About this exercise: Go through the data below and return each line where the string "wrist" occurs.

Data provided:
------------------------
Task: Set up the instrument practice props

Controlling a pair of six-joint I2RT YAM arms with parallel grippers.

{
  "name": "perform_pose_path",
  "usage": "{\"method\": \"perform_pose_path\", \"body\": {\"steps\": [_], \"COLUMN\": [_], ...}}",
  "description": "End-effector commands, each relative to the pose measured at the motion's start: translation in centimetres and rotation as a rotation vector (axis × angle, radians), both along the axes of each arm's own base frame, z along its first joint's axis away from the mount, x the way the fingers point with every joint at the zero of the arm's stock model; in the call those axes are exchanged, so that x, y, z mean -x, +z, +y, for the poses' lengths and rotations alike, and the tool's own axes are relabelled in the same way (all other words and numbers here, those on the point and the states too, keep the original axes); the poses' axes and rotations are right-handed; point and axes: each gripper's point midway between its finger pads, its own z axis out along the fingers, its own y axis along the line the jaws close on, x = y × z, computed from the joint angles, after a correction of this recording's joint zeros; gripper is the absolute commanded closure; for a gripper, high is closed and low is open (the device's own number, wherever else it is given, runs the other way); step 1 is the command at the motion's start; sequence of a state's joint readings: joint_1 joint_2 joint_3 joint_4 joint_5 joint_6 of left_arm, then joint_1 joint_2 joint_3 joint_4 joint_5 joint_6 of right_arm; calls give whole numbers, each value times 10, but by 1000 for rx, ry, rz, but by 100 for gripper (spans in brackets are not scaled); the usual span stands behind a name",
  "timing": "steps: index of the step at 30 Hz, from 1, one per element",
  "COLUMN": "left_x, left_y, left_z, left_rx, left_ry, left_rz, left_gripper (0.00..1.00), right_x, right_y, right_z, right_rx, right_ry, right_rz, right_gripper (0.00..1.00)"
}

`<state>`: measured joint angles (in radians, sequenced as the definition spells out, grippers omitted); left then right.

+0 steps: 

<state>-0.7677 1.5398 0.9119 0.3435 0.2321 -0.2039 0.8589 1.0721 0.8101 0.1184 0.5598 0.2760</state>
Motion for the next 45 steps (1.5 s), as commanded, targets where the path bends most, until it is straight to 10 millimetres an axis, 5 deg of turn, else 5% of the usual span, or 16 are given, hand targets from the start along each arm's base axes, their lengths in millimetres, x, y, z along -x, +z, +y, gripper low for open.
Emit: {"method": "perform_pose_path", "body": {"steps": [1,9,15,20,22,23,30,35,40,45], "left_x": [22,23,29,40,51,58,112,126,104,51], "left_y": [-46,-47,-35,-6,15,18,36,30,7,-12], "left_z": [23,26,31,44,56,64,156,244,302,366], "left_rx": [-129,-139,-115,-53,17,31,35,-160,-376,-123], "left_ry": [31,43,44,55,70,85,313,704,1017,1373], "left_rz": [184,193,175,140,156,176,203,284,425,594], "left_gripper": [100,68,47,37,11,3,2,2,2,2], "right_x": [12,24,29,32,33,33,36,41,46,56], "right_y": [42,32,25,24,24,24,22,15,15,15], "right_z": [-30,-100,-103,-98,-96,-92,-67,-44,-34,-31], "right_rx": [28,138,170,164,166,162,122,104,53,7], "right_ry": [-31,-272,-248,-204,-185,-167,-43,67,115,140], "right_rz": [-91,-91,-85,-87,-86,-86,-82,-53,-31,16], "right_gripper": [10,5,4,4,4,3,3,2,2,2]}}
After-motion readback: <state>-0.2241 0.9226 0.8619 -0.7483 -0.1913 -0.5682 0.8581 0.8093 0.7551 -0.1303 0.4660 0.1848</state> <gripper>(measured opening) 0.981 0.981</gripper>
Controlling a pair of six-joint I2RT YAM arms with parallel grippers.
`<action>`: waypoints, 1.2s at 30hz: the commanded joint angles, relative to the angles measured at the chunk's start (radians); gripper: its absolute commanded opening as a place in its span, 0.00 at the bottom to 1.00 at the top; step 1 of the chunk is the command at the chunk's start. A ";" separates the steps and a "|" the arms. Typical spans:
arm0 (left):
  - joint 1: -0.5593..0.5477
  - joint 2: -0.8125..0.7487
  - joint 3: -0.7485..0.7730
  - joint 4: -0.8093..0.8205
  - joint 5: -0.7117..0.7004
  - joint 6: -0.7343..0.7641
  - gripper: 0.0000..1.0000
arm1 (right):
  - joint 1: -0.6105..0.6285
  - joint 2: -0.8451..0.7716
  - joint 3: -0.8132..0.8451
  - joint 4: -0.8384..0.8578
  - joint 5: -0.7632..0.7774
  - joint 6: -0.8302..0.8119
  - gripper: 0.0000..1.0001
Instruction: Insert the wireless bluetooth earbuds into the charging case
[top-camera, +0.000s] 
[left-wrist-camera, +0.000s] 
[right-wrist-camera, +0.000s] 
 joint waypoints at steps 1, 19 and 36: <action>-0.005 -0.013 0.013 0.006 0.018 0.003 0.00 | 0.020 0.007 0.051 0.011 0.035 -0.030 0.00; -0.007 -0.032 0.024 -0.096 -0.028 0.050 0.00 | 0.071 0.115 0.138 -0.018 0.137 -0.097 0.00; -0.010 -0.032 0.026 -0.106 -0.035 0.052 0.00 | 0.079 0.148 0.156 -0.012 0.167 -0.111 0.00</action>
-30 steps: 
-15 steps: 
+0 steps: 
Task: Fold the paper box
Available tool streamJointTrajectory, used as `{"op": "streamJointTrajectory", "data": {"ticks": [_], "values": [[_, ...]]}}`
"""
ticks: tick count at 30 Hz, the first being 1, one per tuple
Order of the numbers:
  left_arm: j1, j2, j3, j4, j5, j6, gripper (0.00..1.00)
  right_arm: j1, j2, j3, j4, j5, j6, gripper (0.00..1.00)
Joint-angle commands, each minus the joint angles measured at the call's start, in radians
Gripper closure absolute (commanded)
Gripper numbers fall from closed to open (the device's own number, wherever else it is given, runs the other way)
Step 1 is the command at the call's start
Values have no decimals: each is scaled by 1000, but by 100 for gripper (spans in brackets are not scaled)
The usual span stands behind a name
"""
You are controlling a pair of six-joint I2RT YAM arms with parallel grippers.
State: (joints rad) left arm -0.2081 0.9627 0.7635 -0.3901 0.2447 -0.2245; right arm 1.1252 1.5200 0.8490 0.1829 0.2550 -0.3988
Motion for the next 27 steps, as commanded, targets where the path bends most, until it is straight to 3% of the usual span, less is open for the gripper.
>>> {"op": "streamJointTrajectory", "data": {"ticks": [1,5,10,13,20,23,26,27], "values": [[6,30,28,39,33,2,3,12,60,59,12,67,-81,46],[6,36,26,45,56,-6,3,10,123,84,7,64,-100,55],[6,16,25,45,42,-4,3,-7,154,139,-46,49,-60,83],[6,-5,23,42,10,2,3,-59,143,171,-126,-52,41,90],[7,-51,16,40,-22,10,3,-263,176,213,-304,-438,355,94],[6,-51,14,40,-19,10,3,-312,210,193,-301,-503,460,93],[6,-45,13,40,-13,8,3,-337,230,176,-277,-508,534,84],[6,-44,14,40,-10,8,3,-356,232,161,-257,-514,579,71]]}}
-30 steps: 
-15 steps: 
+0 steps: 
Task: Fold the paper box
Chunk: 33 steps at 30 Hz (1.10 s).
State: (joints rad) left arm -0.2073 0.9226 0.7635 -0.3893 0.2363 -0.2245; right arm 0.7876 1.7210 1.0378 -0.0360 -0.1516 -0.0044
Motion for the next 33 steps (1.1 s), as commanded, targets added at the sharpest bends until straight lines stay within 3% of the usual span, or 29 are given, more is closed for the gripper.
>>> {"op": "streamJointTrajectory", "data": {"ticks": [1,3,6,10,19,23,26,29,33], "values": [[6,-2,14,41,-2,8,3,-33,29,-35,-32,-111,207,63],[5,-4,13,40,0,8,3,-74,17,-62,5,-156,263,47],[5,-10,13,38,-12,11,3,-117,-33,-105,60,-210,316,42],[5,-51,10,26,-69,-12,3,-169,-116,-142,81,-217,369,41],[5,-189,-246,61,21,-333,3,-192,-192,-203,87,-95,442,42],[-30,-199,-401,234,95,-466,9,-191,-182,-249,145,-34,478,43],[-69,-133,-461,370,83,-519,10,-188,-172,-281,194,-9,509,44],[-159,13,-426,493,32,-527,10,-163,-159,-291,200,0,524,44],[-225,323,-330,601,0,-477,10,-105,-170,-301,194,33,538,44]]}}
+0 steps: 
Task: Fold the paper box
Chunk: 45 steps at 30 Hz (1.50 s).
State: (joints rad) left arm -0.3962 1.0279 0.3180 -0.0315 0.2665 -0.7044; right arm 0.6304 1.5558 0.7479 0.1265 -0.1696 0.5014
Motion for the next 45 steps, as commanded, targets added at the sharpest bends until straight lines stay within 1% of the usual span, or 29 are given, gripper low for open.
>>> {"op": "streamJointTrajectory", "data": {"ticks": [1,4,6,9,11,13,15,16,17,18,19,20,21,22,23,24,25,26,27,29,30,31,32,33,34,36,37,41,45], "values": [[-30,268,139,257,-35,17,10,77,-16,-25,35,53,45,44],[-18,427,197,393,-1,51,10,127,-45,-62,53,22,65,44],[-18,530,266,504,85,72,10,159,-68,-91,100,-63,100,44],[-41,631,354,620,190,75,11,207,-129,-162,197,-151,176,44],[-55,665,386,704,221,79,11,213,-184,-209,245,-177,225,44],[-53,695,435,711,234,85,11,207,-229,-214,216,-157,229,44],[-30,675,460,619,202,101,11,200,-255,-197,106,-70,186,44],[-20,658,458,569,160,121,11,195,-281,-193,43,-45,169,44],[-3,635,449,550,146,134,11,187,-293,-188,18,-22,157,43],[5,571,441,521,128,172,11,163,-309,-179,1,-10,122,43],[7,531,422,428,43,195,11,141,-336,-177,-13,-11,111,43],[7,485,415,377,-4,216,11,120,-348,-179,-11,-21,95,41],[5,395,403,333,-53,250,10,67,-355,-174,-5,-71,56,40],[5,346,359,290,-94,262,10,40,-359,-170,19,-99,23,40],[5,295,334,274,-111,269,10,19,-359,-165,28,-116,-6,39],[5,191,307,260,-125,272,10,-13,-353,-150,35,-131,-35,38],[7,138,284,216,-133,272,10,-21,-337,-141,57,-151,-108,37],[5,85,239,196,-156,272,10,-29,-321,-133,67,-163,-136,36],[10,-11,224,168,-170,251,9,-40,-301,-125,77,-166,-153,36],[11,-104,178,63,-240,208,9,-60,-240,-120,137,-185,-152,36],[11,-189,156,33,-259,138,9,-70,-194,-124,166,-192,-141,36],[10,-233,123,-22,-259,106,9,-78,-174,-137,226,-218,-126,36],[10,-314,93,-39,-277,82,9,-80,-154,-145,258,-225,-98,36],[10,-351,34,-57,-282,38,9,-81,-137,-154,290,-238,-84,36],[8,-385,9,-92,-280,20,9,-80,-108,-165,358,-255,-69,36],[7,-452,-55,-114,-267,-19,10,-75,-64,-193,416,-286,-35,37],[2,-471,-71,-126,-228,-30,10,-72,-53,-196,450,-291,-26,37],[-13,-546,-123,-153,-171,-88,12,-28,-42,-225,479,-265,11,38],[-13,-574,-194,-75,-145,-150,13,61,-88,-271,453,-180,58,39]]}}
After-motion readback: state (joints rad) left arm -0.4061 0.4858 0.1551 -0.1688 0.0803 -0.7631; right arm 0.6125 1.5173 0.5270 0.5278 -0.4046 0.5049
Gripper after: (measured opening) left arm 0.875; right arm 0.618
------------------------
Exercise output:
[left-wrist-camera, +0.000s] 
[right-wrist-camera, +0.000s] 

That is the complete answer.